Evenwicht tussen centralisatie en decentralisatie

Evenwicht tussen centralisatie en decentralisatie!

Centralisatie en decentralisatie zijn de twee tegenovergestelde doelen in een organisatie. In de praktijk kan er geen volledige centralisatie of decentralisatie zijn. In een zeer gecentraliseerde organisatie is de besluitvorming kostbaar en vertraagd. De activiteiten van de organisatie lijden bij gebrek aan autoriteit op verschillende managementniveaus. In een gedecentraliseerd systeem is de autoriteit verspreid over de hele organisatie en worden de besturingselementen toegewezen aan functionele managers. Om het op de hoogte te houden van de werkzaamheden, behoudt het topmanagement enkele bevoegdheden en controles voor zichzelf.

Een zekere mate van centralisatie en decentralisatie moet worden besloten om een ​​evenwicht te bewaren. Er zijn een aantal factoren die gecentraliseerd moeten worden, terwijl er andere zijn die wellicht moeten worden gedecentraliseerd. Deze factoren beïnvloeden een beslissing over de mate van centralisatie en decentralisatie.

Sommige van dergelijke factoren worden als volgt besproken:

1. Omvang en complexiteit van de organisatie:

In het geval van grotere zorgen is er een noodzaak om autoriteit naar lagere niveaus in de organisatie te decentraliseren. Het zal de besluitvorming en controle vergemakkelijken. Wanneer de bezorgdheid klein is, is centralisatie nuttig. Als de activiteiten van een concern eenvoudig zijn, heeft centralisatie de voorkeur, terwijl bij complexe operaties decentralisatie nuttig zal zijn.

2. communicatiesysteem:

Wanneer het communicatiesysteem goed is, kan het topmanagement de bewerkingen uiteindelijk uitvoeren en moet de voorkeur worden gegeven aan centralisatie. In het huidige technologische tijdperk kunnen managers die zich in zelfs andere landen bevinden de besluitvorming en de werking van een bedrijf sturen. Als het communicatiesysteem traag en ineffectief is, moet decentralisatie worden gebruikt.

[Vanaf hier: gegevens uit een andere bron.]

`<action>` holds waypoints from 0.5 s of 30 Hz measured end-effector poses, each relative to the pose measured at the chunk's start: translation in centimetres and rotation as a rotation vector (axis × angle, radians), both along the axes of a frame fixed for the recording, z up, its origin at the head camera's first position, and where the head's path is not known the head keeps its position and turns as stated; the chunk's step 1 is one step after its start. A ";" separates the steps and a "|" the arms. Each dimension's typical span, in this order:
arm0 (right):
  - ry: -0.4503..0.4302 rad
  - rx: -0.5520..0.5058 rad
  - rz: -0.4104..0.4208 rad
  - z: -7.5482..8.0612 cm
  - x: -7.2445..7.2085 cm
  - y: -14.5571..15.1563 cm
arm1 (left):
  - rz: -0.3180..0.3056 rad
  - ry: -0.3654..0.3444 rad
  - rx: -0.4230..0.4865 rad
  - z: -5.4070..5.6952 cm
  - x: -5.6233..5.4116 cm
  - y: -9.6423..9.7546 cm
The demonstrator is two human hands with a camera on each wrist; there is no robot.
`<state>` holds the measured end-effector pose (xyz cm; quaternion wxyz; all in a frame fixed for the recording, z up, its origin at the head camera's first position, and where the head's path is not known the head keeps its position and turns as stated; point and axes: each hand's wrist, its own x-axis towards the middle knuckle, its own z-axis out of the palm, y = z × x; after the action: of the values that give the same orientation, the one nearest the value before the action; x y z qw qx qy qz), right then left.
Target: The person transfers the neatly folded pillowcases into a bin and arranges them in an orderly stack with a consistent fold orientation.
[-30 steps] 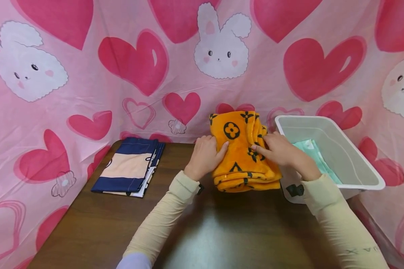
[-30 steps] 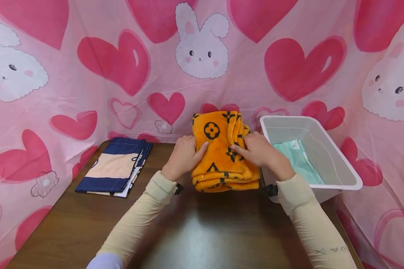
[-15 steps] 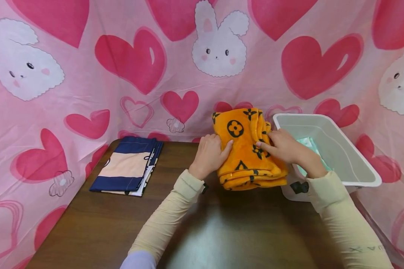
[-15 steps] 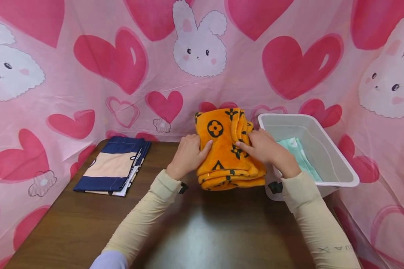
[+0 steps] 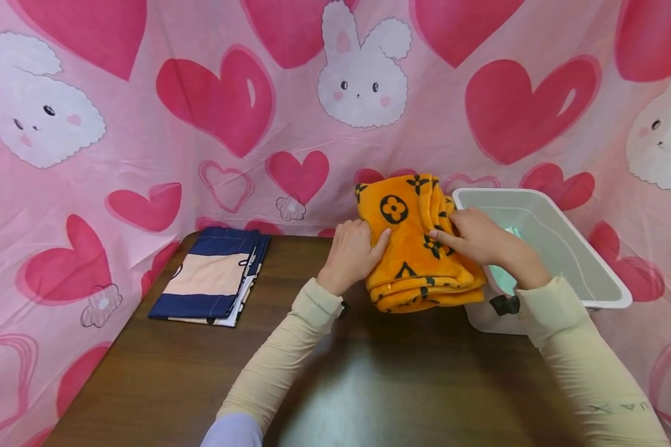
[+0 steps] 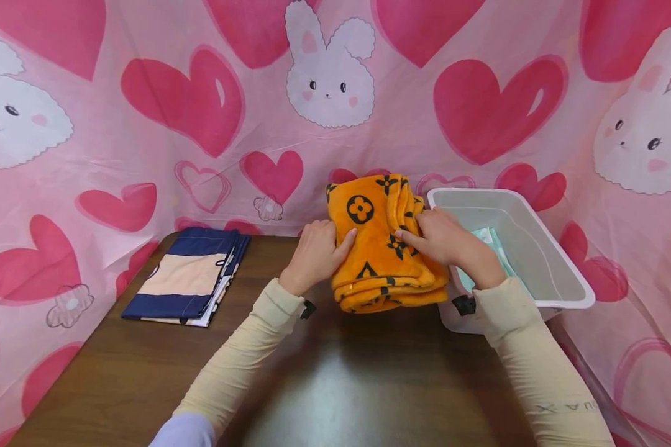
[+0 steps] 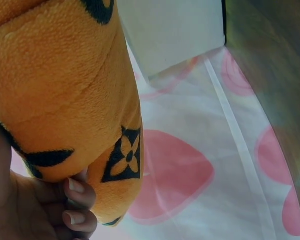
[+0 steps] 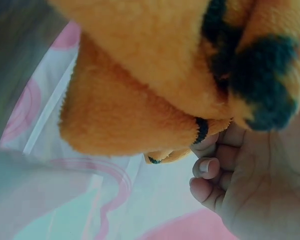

3. Competentie van het personeel:

Wanneer bekwaam personeel beschikbaar is in de organisatie, moeten bevoegdheden aan verschillende managementniveaus worden gedelegeerd om gebruik te maken van hun expertise. In het geval competente personen niet beschikbaar zijn om de verantwoordelijkheid van het topmanagement te delen, moet de besluitvorming op een hoger niveau worden behouden.

4. Mate van standaardisatie:

Hoe groter de standaardisatie in bewerkingen, des te meer zal de centralisatie zijn omdat het eenvoudig is om de operaties vanaf de top te regelen. De gecentraliseerde structuur zal uniformiteit van actie in een dergelijke organisatie brengen.

5. Verspreiding van activiteiten:

Als een bedrijf verschillende fabrieken of eenheden op verschillende plaatsen heeft, is decentralisatie essentieel om de activiteiten effectief uit te voeren. De financiële functie in een dergelijk bedrijf moet worden gecentraliseerd om effectieve controle over activa en kapitaaluitgaven te waarborgen.